Polonia will have a new stadium. Warsaw announces an international competition for the modernisation of the sport complex in Śródmieście district.
The outcome of the international architectural competition will decide on the future shape of the Polonia Warszawa stadium and the sports complex. The deadline for submission of application forms is December 21, 2018; the winning project will be announced in May 2019.
The concept covers the stadium, the sports hall, and the use of almost 6 hectares of land
Architects are facing a big challenge. The competition for the modernization of the sports complex in Warsaw’s Śródmieście district includes a project for a new football stadium, which has to meet the requirements of UEFA category 4 stadiums and to accommodate 15.5 thousand people on the stands. Moreover, the project comprises a comprehensive urban concept, the construction of a new multifunctional hall and a Centre for Sport Support.

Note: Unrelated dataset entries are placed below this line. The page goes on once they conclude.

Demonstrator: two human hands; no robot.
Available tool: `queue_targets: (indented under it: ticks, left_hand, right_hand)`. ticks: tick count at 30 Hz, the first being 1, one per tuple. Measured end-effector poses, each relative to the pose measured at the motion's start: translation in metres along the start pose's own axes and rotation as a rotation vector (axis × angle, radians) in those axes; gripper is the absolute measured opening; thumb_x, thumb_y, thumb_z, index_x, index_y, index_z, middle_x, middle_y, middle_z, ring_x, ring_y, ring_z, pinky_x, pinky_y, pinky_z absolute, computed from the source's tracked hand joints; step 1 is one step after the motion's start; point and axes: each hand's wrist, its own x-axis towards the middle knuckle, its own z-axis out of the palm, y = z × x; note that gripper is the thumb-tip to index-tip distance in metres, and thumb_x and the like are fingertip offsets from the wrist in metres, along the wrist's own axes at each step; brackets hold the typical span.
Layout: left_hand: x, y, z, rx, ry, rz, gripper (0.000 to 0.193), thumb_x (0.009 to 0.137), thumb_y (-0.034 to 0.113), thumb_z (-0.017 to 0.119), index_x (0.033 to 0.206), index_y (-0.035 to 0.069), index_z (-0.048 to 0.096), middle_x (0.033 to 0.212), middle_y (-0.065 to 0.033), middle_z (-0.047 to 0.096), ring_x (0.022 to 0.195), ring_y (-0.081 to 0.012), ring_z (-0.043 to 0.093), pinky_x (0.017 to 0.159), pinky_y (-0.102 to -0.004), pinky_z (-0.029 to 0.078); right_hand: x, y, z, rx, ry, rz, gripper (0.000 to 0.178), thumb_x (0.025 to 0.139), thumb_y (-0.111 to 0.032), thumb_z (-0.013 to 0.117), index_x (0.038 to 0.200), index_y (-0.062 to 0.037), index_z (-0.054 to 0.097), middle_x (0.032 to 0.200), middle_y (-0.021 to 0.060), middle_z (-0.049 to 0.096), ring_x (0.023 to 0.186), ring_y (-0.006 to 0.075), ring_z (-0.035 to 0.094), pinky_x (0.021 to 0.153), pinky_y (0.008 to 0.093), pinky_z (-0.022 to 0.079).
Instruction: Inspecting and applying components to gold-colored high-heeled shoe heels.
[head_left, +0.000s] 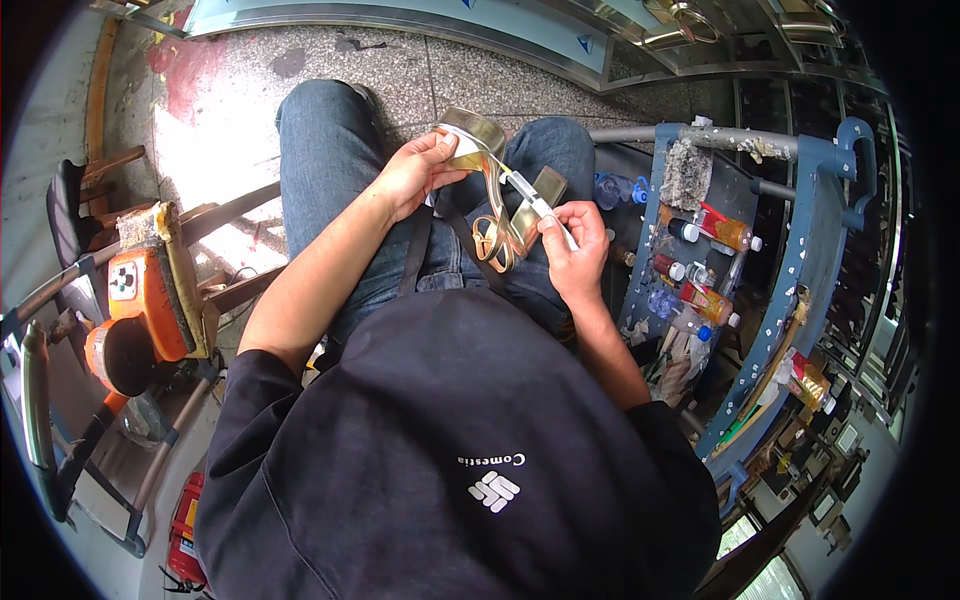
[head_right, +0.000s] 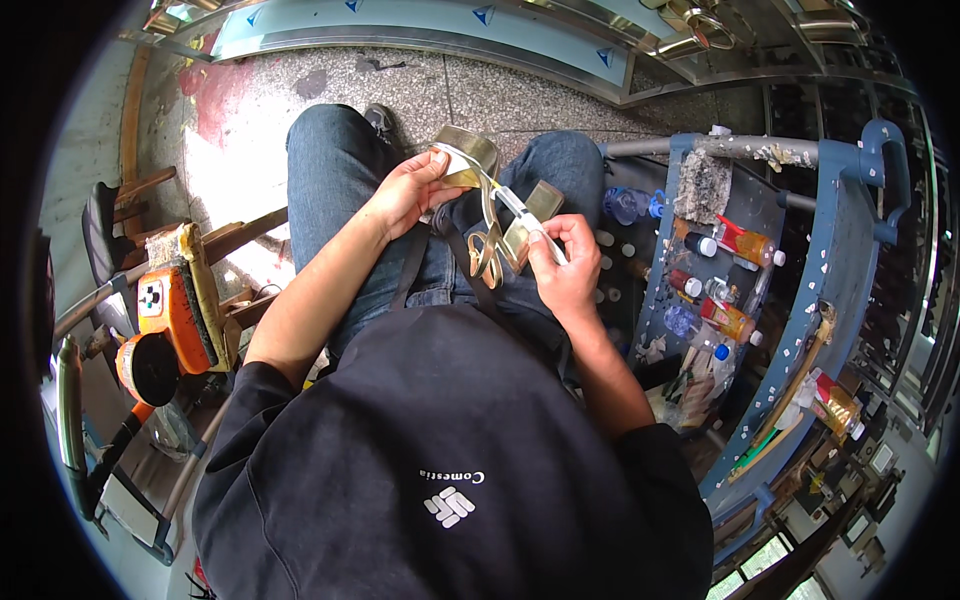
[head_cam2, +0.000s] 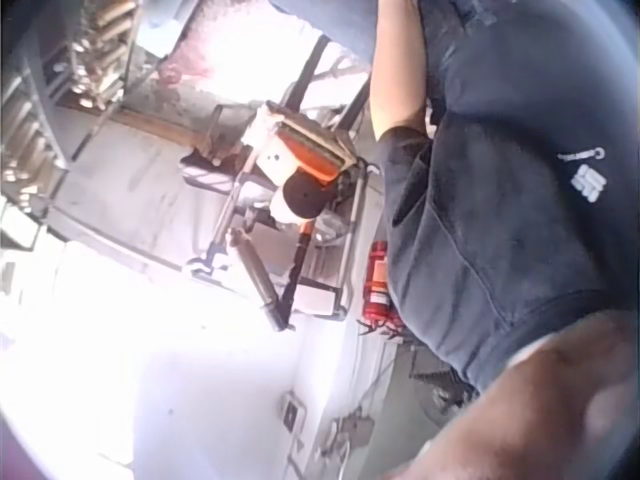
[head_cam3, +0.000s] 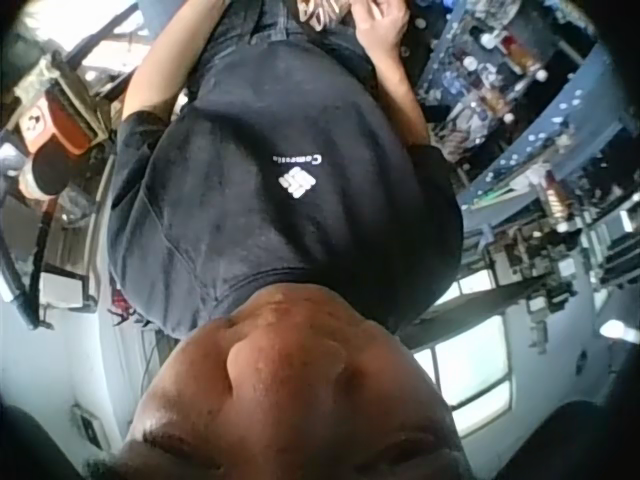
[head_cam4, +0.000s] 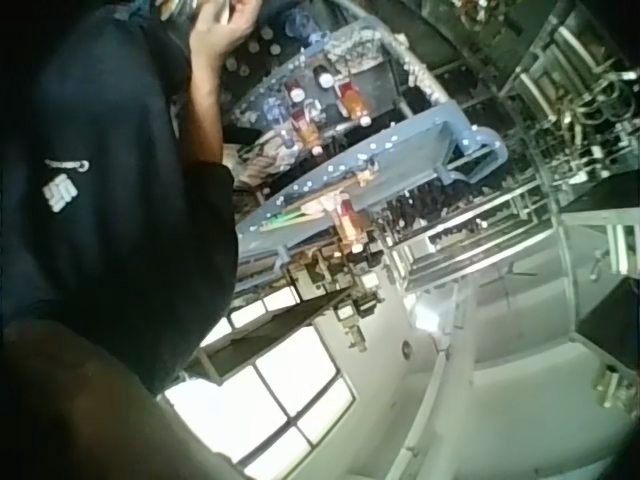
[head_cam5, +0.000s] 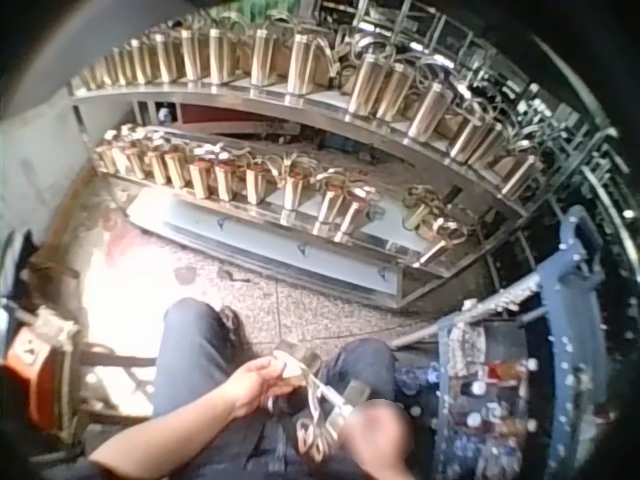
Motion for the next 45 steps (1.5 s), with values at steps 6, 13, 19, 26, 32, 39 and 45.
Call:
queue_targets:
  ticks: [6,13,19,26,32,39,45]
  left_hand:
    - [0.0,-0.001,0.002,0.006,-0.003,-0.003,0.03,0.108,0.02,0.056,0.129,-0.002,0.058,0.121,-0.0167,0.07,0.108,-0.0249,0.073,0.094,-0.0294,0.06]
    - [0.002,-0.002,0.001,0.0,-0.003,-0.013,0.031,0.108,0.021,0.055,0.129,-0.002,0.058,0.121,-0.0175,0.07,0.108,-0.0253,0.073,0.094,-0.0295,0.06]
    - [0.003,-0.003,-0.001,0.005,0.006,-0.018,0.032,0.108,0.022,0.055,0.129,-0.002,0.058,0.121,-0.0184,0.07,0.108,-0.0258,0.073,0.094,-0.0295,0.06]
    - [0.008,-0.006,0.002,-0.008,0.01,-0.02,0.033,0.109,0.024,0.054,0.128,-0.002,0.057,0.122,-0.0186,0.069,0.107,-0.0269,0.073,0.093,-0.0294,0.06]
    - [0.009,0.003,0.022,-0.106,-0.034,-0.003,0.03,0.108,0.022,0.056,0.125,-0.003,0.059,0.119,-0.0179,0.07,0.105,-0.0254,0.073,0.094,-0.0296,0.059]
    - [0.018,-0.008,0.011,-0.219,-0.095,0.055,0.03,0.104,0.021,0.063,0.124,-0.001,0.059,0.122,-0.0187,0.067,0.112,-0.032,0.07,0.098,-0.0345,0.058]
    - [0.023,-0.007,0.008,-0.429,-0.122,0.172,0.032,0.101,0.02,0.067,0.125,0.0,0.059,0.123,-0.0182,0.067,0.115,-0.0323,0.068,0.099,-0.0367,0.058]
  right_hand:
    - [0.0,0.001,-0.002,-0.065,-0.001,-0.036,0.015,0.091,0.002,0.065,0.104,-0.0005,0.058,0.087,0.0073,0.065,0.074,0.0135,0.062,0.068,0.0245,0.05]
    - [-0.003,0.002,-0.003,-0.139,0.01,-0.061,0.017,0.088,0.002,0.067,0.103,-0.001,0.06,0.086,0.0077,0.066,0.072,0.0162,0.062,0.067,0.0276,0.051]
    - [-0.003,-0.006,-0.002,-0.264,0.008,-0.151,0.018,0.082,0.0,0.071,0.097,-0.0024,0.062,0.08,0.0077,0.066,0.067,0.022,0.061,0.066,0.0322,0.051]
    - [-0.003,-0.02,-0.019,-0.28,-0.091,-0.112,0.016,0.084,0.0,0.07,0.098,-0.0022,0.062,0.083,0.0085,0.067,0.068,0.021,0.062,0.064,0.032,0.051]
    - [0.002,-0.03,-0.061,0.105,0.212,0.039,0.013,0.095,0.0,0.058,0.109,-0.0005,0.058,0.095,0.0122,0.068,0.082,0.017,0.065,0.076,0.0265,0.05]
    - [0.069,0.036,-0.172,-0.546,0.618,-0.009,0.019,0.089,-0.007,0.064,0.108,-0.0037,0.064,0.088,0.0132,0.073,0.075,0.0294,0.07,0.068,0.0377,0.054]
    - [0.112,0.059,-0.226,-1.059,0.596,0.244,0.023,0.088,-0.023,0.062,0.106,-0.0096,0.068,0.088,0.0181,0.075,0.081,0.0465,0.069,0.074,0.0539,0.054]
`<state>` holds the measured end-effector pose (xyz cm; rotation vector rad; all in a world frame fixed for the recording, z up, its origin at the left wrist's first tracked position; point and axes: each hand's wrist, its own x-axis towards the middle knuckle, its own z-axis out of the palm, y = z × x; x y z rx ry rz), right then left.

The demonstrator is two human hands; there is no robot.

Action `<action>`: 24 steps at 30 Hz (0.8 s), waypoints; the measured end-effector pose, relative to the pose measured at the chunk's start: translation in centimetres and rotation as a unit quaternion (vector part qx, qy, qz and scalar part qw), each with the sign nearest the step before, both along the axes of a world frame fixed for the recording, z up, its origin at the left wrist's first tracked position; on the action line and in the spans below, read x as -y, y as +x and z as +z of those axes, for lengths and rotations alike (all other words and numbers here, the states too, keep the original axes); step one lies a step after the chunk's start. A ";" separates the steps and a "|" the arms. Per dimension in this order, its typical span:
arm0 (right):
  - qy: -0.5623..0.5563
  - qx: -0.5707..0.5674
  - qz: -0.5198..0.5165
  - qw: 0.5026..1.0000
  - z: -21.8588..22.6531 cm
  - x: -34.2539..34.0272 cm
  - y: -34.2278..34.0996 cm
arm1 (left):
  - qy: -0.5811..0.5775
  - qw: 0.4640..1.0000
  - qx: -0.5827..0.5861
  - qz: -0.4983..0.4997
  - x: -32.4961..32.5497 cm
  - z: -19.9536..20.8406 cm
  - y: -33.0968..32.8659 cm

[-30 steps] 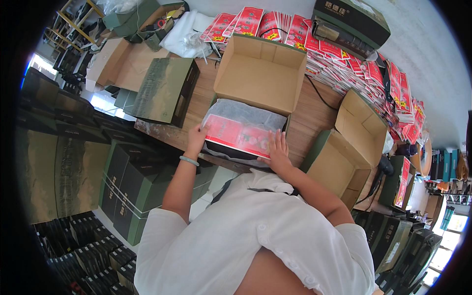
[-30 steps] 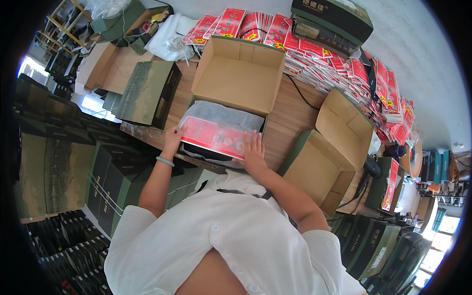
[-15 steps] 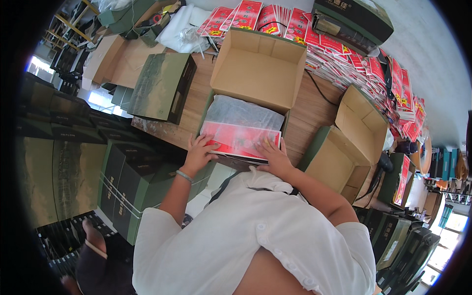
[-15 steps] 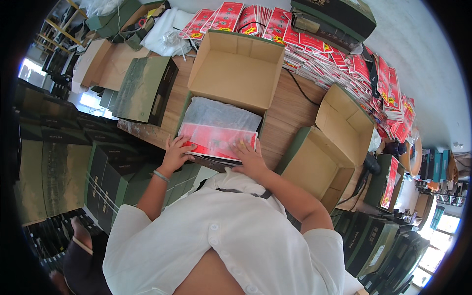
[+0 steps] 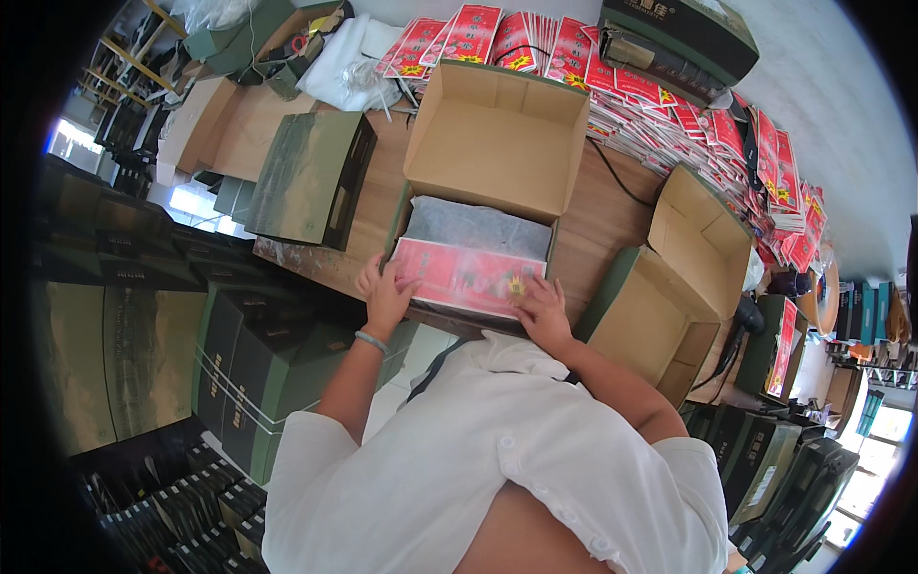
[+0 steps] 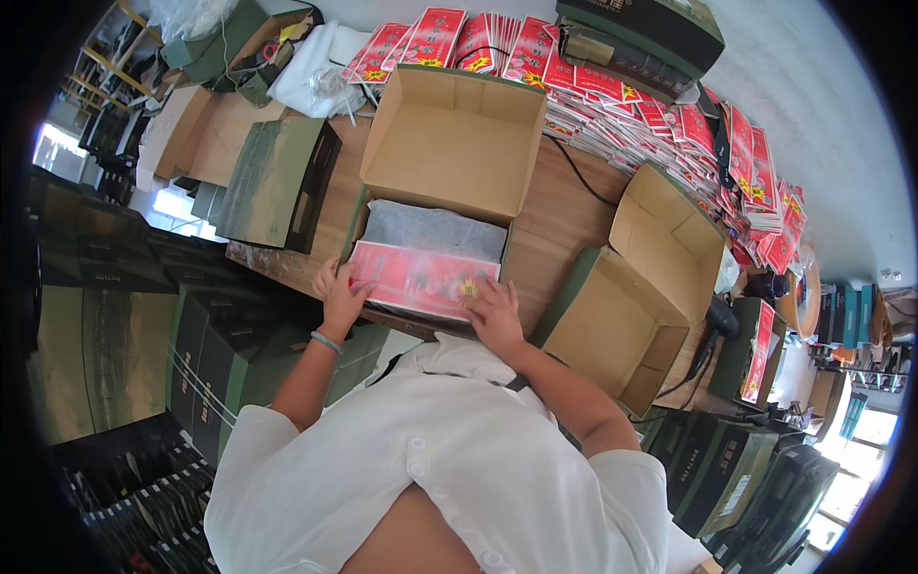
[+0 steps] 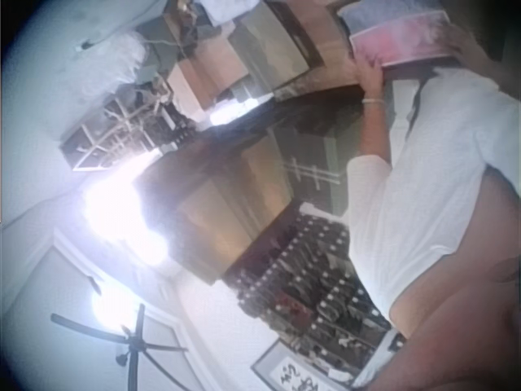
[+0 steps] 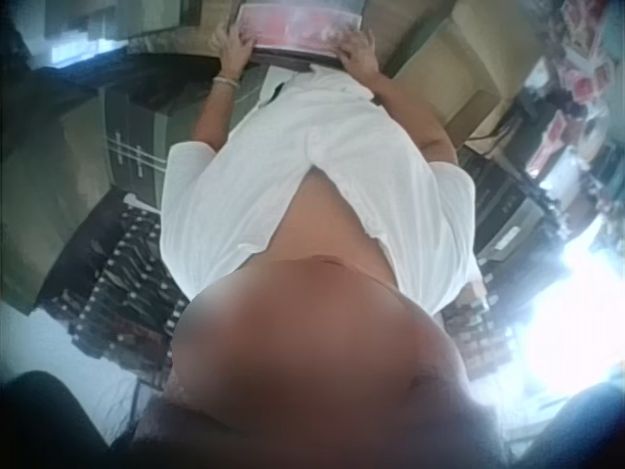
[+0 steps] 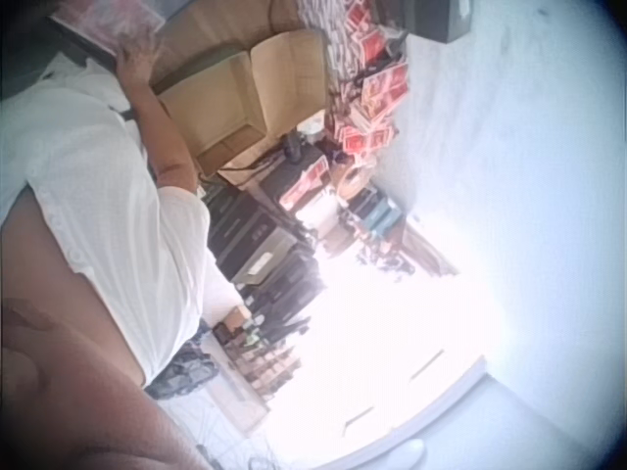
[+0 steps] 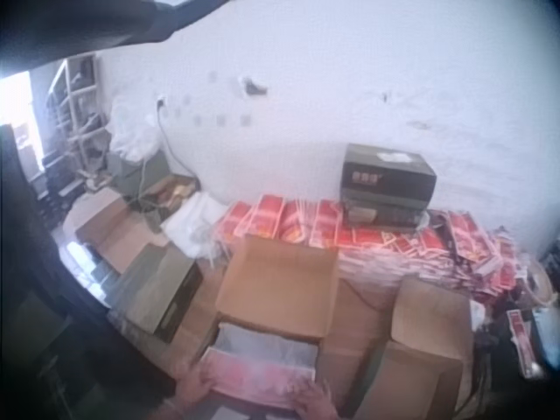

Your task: The person places red packets into green boxes, closes the boxes, and uses a heat gun to warm the labels before pressing them flat. The person then stacks the finished boxes on a nearby pile.

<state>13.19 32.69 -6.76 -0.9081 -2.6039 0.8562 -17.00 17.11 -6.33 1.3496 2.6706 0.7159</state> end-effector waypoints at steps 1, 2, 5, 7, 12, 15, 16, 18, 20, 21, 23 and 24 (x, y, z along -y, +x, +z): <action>0.011 -0.036 -0.039 0.999 -0.5 -0.4 0.2 | 0.021 0.999 -0.028 0.037 -0.1 -0.2 0.1; 0.021 -0.072 -0.078 0.994 -1.0 -0.9 0.3 | 0.041 0.995 -0.055 0.075 -0.1 -0.4 0.3; -0.016 -0.164 -0.226 0.960 -2.8 -5.1 -1.2 | 0.118 0.968 0.156 0.156 1.5 -3.9 -1.5; -0.071 -0.195 -0.291 0.934 -5.7 -11.0 -2.0 | 0.031 0.951 0.270 0.147 -0.2 -2.1 -2.3; -0.526 -0.228 -0.306 0.760 0.3 -20.5 -5.4 | 0.040 0.944 0.301 0.129 -0.2 -1.5 -1.7; -0.481 -0.110 -0.275 0.825 -0.8 -22.8 -5.7 | 0.025 0.953 0.269 0.138 -1.1 -2.6 -0.1; -0.448 -0.121 -0.273 0.843 -1.1 -23.2 -5.7 | 0.042 0.945 0.292 0.142 -1.7 -2.9 0.2; -0.385 -0.140 -0.271 0.871 -1.6 -23.8 -5.1 | 0.074 0.914 0.374 0.141 -2.6 -4.4 -0.1; -0.295 -0.199 -0.184 0.916 -1.4 -23.2 -4.2 | 0.109 0.856 0.485 0.144 -2.4 -6.6 -1.6; -0.246 -0.226 -0.145 0.931 -1.5 -22.8 -3.1 | 0.136 0.805 0.553 0.165 -2.8 -6.0 -1.1; -0.108 -0.141 -0.119 0.977 -1.5 -22.1 -0.9 | 0.191 0.688 0.670 0.203 -3.7 -1.6 0.1; -0.038 -0.098 -0.102 0.989 -1.4 -21.6 0.1 | 0.114 0.711 0.668 0.190 -2.8 -0.6 -0.5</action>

Additionally, the project has to include underground garage with 775 parking spaces. The main building of the “Polonia” Sports Club and its representative square are listed on the municipal register of monuments, thus the concept has to comply with the guidelines of the office of the Conservator of Monuments. The project covers an area of almost 6 hectares that are owned by the city. The investment will be executed in stages. The town hall will pay PLN 158 million for the first stage of the investment. It will include the construction of the northern, southern and eastern stands, and transfer of the sports facilities from the training field under the stands of the stadium. The total cost of modernization of the complex cannot exceed PLN 400 million.
The winner will be chosen by an international jury
A jury comprising 14 members will evaluate the projects. The Commission shall be chaired by an architect Wojciech Grabianowski from the German studio RKW Architektur +, who has designed i.e. the Energa stadium in Gdańsk. Another member of the jury is an architect and academic lecturer, Piet Eckert from the Swiss studio E2A, who has previously worked with Rem Koolhaas’ architectural studio OMA. Konrad Grabowiecki from the renowned studio BBGK Architekci will vet the submitted projects. Grabowiecki has co-authored the project of the Katyń Museum in Warsaw – the 2017 finalist of the Mies van der Rohe Award. The municipality will be represented by Marlena Happach – the director of the Office of Architecture and Spatial Planning in the Warsaw City Hall, Renata Kaznowska – the deputy president of Warsaw and Michał Krasucki – the Capital Conservator of Monuments. The commission will also include the representatives of “Polonia” Sports Club. The author of the winning project will receive PLN 100,000 and an invitation to negotiate a non-tendered order. Authors of the projects awarded with the second and third place will receive cash prizes of PLN 50,000 and PLN 25,000, respectively.
The history of the “Black Shirts” stadium
“Polonia” Sports Club started in 1911. However, it received its own stadium a dozen or so years later. The first official match at Konwiktorska Street was played in 1928 against Wisła Kraków team. The guest won 2:7. The modernisation of the sports facility began in the 1930s, but it was interrupted by the outbreak of World War II. During the Warsaw Uprising, Polish battalions attacked German troops from the stadium field. On the tragic night of the 21st of August, 12 insurgents were killed in battle and the facilities were razed to the ground.
Polonia Warszawa, photo from the resources of the Capital City of Warsaw
Socialist-realist building from the 1950s
Athletes received a new stadium after the war, in the 1950s. The main building of the Sports Club “Polonia” was designed by Julian Brzuchowski and built in 1954. It is an example of the socialist-realist style. A representative square with a fountain and a sculpture of an athlete leads to a characteristic facade lined with a colonnade. The main building and the composition of the square are covered with protection of the office of the Conservator of Monuments. In the corners of the square, from Bonifraterska Street side, two new symmetrical buildings with a maximum height of 16 meters are going to be constructed – a multifunctional sports hall and a Centre for Sport Support. Since the 1950s, the sports complex at 6 Konwiktorska Street had been subjected only to minor modernisations, until 2004, when one of the stands, the so-called Stone Stand was rebuilt and roofed. Today it has 1911 seats. This symbolic number refers to the history of the club. The main building has also been renovated, but it is insufficient. The stadium requires a modernization appropriate for the 21st century. The recently announced architectural competition is supposed to help in selecting the best concept.